**AIM OF THE TASK:**
For every line in the data below that contains "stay", copy the line.
* * * * * * *
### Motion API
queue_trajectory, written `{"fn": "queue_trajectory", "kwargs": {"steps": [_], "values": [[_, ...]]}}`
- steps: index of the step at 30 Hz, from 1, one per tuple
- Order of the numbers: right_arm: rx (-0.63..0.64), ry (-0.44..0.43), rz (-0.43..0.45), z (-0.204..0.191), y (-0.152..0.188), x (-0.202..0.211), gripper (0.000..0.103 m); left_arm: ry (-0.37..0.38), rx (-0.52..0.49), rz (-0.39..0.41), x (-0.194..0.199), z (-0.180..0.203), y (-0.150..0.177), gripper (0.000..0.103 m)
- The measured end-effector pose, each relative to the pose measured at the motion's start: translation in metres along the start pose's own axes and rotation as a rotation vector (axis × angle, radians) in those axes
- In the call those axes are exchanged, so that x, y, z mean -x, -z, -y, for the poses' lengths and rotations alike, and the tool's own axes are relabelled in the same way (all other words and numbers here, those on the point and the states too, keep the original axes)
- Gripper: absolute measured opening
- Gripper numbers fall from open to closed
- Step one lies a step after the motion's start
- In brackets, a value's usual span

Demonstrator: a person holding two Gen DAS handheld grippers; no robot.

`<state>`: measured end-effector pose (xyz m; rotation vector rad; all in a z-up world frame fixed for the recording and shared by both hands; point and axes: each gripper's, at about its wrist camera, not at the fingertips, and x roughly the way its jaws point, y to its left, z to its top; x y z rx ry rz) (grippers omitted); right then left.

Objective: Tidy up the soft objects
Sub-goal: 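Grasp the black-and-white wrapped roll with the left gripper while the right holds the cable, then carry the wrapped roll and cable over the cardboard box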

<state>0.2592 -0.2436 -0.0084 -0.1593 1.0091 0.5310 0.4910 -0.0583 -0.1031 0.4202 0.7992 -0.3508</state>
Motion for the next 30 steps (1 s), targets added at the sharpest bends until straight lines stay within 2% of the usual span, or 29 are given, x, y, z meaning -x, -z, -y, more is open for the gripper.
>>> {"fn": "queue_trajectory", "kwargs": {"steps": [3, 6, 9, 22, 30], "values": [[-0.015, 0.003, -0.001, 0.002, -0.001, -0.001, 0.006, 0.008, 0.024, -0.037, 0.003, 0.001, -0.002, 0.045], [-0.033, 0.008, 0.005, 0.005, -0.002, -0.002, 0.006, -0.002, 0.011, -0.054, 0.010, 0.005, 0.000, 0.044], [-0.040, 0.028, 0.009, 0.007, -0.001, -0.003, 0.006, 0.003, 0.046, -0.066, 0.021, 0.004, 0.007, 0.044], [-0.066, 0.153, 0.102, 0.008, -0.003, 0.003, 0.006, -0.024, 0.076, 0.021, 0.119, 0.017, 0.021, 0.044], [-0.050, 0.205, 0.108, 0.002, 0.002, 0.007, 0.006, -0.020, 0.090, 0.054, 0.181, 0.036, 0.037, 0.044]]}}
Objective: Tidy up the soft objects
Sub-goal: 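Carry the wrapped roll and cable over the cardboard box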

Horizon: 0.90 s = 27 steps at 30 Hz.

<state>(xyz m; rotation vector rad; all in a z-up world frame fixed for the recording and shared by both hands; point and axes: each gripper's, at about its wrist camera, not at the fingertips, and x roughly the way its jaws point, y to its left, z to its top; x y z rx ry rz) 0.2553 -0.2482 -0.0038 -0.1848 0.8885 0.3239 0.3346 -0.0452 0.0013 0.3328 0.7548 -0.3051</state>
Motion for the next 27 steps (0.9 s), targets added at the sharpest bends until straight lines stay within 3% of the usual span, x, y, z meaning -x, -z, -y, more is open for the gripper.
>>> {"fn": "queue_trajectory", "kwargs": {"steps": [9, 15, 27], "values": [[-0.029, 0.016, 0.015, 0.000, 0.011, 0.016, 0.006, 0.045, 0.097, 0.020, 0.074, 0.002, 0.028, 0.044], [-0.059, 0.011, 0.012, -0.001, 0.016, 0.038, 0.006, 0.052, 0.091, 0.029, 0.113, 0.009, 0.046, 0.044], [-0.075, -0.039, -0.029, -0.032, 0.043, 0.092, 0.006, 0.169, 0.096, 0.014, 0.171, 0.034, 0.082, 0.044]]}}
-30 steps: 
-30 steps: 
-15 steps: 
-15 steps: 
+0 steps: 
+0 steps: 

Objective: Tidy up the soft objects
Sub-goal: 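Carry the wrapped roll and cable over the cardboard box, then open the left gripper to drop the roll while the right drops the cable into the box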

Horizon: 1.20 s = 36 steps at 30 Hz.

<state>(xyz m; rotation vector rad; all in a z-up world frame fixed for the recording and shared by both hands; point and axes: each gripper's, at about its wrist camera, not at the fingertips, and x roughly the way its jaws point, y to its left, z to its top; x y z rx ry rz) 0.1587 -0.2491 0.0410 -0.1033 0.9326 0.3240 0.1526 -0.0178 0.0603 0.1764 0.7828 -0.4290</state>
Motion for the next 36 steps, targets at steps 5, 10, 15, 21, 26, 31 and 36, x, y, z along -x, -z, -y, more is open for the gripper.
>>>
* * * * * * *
**RESPONSE BOX:**
Motion for the next 30 steps (1 s), targets added at the sharpest bends until straight lines stay within 2% of the usual span, or 29 are given, x, y, z meaning -x, -z, -y, more is open for the gripper.
Motion for the next 27 steps (0.9 s), targets added at the sharpest bends until straight lines stay within 3% of the usual span, x, y, z meaning -x, -z, -y, more is open for the gripper.

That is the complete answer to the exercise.